1. Field of the Invention
This invention relates broadly to surgical devices and methods for the internal fixation of fractured bones, and more particularly to bone plates, fasteners and tools therefor.
2. State of the Art
Fractures of the distal tibia include tibial plafond (or pilon) fractures and ankle fractures. These “high energy” fractures are typically caused by axial loading of the ankle joint, due to falls, motor vehicle accidents and sports. The more common ankle fractures are usually repaired with screw fixation. However, as with any kind of intra-articular fracture, distal tibial fractures are notoriously difficult to treat and are associated with a high complication rate.
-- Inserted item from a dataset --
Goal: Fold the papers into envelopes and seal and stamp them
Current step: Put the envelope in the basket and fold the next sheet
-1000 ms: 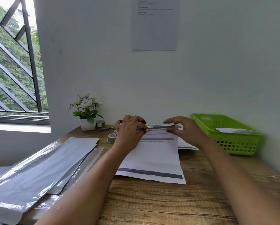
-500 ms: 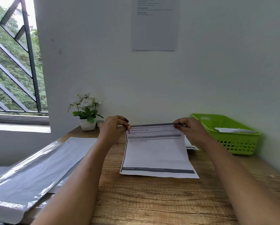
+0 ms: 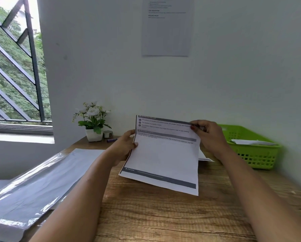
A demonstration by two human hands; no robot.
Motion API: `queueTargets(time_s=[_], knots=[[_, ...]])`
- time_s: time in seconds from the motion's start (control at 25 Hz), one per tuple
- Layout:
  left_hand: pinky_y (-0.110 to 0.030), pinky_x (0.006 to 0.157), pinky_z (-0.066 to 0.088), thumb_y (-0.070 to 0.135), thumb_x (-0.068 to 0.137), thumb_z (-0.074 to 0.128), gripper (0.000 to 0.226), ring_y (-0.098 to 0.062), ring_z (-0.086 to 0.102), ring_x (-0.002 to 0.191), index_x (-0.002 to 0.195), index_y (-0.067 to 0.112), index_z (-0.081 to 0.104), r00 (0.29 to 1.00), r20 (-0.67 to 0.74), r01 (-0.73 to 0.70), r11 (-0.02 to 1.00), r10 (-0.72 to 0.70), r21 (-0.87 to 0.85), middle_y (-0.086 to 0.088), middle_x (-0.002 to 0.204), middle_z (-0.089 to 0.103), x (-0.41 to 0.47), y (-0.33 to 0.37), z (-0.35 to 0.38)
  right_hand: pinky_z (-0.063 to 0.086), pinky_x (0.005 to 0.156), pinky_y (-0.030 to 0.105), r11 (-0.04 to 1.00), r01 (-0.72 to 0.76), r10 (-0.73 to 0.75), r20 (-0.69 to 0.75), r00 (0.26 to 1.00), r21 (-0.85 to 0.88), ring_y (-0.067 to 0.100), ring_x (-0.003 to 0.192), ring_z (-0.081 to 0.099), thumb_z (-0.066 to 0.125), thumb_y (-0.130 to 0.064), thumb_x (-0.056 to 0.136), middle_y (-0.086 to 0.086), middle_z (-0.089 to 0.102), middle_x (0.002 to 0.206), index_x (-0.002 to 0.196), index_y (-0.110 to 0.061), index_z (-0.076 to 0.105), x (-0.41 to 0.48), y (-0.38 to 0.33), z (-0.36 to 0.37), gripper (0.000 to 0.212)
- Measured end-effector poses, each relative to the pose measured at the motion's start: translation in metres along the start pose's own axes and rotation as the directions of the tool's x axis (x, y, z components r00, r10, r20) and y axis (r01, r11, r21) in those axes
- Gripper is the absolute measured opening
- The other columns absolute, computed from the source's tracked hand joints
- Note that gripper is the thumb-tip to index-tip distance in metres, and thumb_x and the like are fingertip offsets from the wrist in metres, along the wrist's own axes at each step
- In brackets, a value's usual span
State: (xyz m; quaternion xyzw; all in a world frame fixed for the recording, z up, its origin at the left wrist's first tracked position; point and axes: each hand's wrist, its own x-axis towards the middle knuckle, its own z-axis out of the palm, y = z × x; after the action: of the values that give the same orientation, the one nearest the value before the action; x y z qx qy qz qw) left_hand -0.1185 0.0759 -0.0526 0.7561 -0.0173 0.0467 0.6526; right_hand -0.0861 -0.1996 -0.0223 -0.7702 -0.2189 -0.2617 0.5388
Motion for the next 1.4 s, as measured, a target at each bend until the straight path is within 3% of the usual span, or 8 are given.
queueTargets(time_s=[0.12,0.28,0.36,0.56,0.8,1.0,1.12,1.4], knots=[[-0.021,0.055,0.048,-0.006,0.094,0.044,0.040,-0.016,0.053,0.070,0.112,0.027,0.055,0.997,-0.055,-0.061,0.998,0.060,-0.011,-0.010,0.094,0.058,0.003,-0.003,-0.005,0.049,0.083,0.020,0.996,-0.074,0.061,0.198,0.978,0.055,0.009,0.091,0.064,0.068,-0.009,0.084,-0.002,0.072,0.092,0.090,-0.018,0.074,-0.001,-0.001,0.001,0.013],[-0.020,0.045,0.047,-0.012,0.093,0.040,0.035,-0.016,0.055,0.061,0.098,0.013,0.064,0.993,-0.111,-0.051,0.998,0.046,-0.039,-0.007,0.093,0.060,0.001,-0.001,-0.006,0.042,0.091,0.017,0.981,-0.193,0.160,0.443,0.882,0.031,0.000,0.104,0.061,0.067,-0.039,0.077,-0.008,0.072,0.105,0.094,-0.018,0.076,-0.007,-0.007,0.004,0.028],[-0.021,0.041,0.049,-0.014,0.091,0.040,0.033,-0.018,0.061,0.051,0.089,0.010,0.064,0.994,-0.111,-0.035,0.987,0.017,-0.157,-0.011,0.087,0.063,-0.002,0.001,-0.005,0.039,0.082,0.017,0.973,-0.231,0.204,0.404,0.892,0.019,-0.006,0.105,0.054,0.060,-0.044,0.083,-0.016,0.066,0.109,0.097,-0.019,0.075,-0.006,-0.006,0.005,0.033],[-0.026,0.044,0.054,-0.013,0.091,0.039,0.033,-0.021,0.064,0.047,0.085,0.010,0.063,0.993,-0.114,-0.053,0.946,0.017,-0.320,-0.015,0.079,0.064,-0.006,0.007,0.003,0.052,0.077,0.035,0.909,-0.415,0.379,0.332,0.864,0.041,0.020,0.105,0.061,0.073,-0.019,0.080,-0.001,0.055,0.124,0.114,-0.030,0.063,-0.007,0.011,0.004,0.037],[-0.028,0.053,0.056,0.012,0.097,0.042,0.031,-0.026,0.063,0.072,0.114,0.006,0.067,0.996,-0.059,0.020,0.821,-0.065,-0.571,-0.015,0.103,0.067,-0.007,0.012,-0.001,0.057,0.060,0.027,0.905,-0.392,0.331,0.305,0.893,0.166,0.023,0.089,0.062,0.069,0.010,0.077,0.013,0.053,0.121,0.110,-0.023,0.065,-0.009,0.004,0.006,0.047],[-0.033,0.063,0.061,-0.013,0.086,0.054,0.063,-0.027,0.066,0.087,0.138,0.020,0.044,1.000,0.020,-0.005,0.924,0.013,-0.381,-0.015,0.118,0.061,-0.001,0.004,-0.003,0.046,0.093,0.057,0.919,-0.363,0.323,0.238,0.916,0.154,0.026,0.093,0.063,0.069,0.014,0.073,0.012,0.061,0.109,0.125,-0.037,0.052,-0.007,0.010,0.003,0.075],[-0.029,0.057,0.059,-0.018,0.087,0.048,0.073,-0.027,0.065,0.090,0.140,0.030,0.034,0.999,-0.003,-0.032,0.906,0.034,-0.421,-0.019,0.112,0.064,-0.001,0.002,-0.003,0.059,0.075,0.043,0.864,-0.424,0.356,0.265,0.896,0.271,0.028,0.095,0.065,0.064,0.018,0.076,0.012,0.064,0.105,0.134,-0.036,0.042,-0.006,0.009,0.001,0.083],[-0.020,0.057,0.058,-0.004,0.095,0.044,0.017,-0.020,0.063,0.084,0.100,-0.002,0.060,0.995,-0.025,0.059,0.787,-0.094,-0.615,-0.016,0.095,0.063,0.000,0.005,-0.003,0.058,0.056,0.019,0.723,-0.551,0.464,0.300,0.834,0.415,0.020,0.087,0.064,0.049,0.016,0.088,0.012,0.064,0.101,0.122,0.001,0.054,-0.003,0.011,0.001,0.038]])
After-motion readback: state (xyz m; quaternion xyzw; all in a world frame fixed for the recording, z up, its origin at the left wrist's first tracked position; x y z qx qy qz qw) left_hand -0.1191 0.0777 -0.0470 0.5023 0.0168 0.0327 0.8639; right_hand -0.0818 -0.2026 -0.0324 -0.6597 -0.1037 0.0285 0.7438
Tibial plafond fractures are relatively uncommon (less than one percent of all fractures). Still, several thousands of people suffer annually. The type of fracture depends on the degree of comminution and displacement. Treatments of plafond fractures include external fixation, plating and nailing.
The same four basic principles for internal fixation apply to the distal tibia fracture as for any other bone fracture. These principles are proper anatomic reduction, stable fixation, preservation of blood supply and early, active mobilization. Before plating the distal tibia, surgeons usually wait several days after the injury was incurred to allow the soft tissues to heal and the swelling to decrease. Normally they will plate the distal fibula immediately if it is also fractured. After plating the distal tibia, weight bearing is normally not allowed for several days.
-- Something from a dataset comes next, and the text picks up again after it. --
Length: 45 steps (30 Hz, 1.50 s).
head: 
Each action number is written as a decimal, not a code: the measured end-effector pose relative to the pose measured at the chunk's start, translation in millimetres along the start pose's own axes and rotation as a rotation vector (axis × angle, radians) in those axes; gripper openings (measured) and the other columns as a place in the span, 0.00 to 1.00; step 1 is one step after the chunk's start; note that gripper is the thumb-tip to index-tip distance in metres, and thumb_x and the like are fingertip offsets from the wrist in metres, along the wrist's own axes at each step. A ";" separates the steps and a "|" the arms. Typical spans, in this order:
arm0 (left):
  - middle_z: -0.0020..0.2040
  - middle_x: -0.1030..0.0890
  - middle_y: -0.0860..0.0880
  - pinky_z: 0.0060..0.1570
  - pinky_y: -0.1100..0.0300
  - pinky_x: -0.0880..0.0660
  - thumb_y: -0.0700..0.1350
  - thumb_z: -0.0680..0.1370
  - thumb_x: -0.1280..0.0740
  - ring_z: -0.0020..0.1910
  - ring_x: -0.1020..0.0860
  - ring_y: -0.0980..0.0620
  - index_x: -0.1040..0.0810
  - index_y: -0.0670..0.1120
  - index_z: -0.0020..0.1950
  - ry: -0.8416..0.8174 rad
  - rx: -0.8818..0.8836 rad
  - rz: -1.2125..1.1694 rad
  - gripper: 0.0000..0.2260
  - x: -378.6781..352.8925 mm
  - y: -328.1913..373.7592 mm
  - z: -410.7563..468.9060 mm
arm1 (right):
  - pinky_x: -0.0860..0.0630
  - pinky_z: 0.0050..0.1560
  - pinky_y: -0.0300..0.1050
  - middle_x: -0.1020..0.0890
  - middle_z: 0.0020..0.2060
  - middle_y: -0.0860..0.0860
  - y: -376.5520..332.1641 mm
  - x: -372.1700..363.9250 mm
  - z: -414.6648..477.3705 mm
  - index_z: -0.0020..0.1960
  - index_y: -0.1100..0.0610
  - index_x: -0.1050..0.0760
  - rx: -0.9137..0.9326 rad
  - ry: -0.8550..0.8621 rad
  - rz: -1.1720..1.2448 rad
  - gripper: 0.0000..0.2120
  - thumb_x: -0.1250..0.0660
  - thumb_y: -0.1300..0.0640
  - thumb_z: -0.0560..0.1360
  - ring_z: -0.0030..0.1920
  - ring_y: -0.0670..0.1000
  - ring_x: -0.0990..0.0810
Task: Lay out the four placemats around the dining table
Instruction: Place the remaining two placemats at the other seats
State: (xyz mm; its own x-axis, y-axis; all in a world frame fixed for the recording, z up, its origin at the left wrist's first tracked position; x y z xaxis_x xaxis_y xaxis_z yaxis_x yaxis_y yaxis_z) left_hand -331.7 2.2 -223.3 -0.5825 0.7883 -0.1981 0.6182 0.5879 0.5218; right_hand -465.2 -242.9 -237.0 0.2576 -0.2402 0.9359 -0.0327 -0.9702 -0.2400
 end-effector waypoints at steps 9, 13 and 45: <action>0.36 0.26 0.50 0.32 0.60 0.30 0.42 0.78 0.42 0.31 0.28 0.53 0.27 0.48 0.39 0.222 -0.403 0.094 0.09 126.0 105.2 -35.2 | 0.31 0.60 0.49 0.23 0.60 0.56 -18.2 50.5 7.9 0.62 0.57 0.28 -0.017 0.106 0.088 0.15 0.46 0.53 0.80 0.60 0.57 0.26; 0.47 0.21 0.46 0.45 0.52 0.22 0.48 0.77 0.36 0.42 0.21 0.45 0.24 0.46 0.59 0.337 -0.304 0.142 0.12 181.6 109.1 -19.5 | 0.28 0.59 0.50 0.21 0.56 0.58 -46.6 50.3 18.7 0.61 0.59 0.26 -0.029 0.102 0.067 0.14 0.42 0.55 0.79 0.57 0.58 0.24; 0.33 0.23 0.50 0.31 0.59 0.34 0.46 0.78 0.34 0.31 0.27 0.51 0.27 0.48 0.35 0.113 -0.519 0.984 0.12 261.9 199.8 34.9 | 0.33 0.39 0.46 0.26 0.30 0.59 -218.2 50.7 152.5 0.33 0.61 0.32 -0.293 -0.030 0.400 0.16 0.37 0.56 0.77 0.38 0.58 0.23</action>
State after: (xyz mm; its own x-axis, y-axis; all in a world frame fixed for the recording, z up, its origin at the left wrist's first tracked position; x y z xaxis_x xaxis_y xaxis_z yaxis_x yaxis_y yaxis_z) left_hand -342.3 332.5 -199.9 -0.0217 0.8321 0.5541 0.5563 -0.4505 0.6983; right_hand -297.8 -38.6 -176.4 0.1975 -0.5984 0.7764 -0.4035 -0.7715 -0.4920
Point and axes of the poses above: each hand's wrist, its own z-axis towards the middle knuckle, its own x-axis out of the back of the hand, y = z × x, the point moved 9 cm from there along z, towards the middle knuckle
Currently there is some controversy among orthopedic surgeons concerning the management of tibial plafond fractures as to whether to use internal plating or external fixation. The trend in recent years has shifted to external fixation due to complications associated with plating. Major complications include skin sloughing and infection. These relate to the significant soft tissue injury associated with the fracture. Other less common complications include non-union, malunion, osteoarthritis and arthrodesis.
Current plates have been developed to try to reverse that trend. The plates include Synthes LCP Anterolateral and Medial Distal Tibia Plates 3.5, Smith & Nephew Peri-Loc Anterolateral and Medial Tibia Locking Plates, and Zimmer Periarticular Distal Tibia Locking Plates. The current plates are made of stainless steel. While the plates are pre-contoured for a non-specific bone, the systems are provided with bending tools that can be extended through the holes of a respective plate or gripped pliers that externally hold the plate to effect additional bending of the plate. However, such bending must be done with the plate off the bone in a manner in which it is difficult to approximate the shape of the plate to a specific bone without significant trial and error. In addition, the medial plates of current distal tibia fixation systems have limited support for the subchondral bone of the articular surface. Moreover, any such support is either at a pre-determined fixed angle using fixed angle screws in threaded holes or variable angle and under compression. Where surgeons want to use a distal tibia plating system with a fixed angle construct to support the fracture, fixed angle constructs do not conform to the anatomy or have the required strength to support distal tibia fractures. Thus, these plate systems are unacceptable in their limitations. In addition, when attaching a bone plate to a fractured bone during an internal fixation procedure, surgeons often must select bone screws and/or pegs having sufficient length for bicortical engagement, yet not so long that the fastener tip extends through joint bearing surfaces or into soft tissues distal to the bone. Surgeons typically determine the appropriate bone screw length after drilling a hole into bone by: (1) removing the bone drill and inserting some type of depth gauge into the drilled hole, or (2) reading graduated indicia on either the bone drill or an ancillary device used in combination with the bone drill while the drill is still fully inserted into the drilled hole. The first approach normally is more time-consuming than the second. However the second approach typically involves the need for the surgeon to stoop over and peer into the surgical site in order to read indicia on the drill or ancillary device.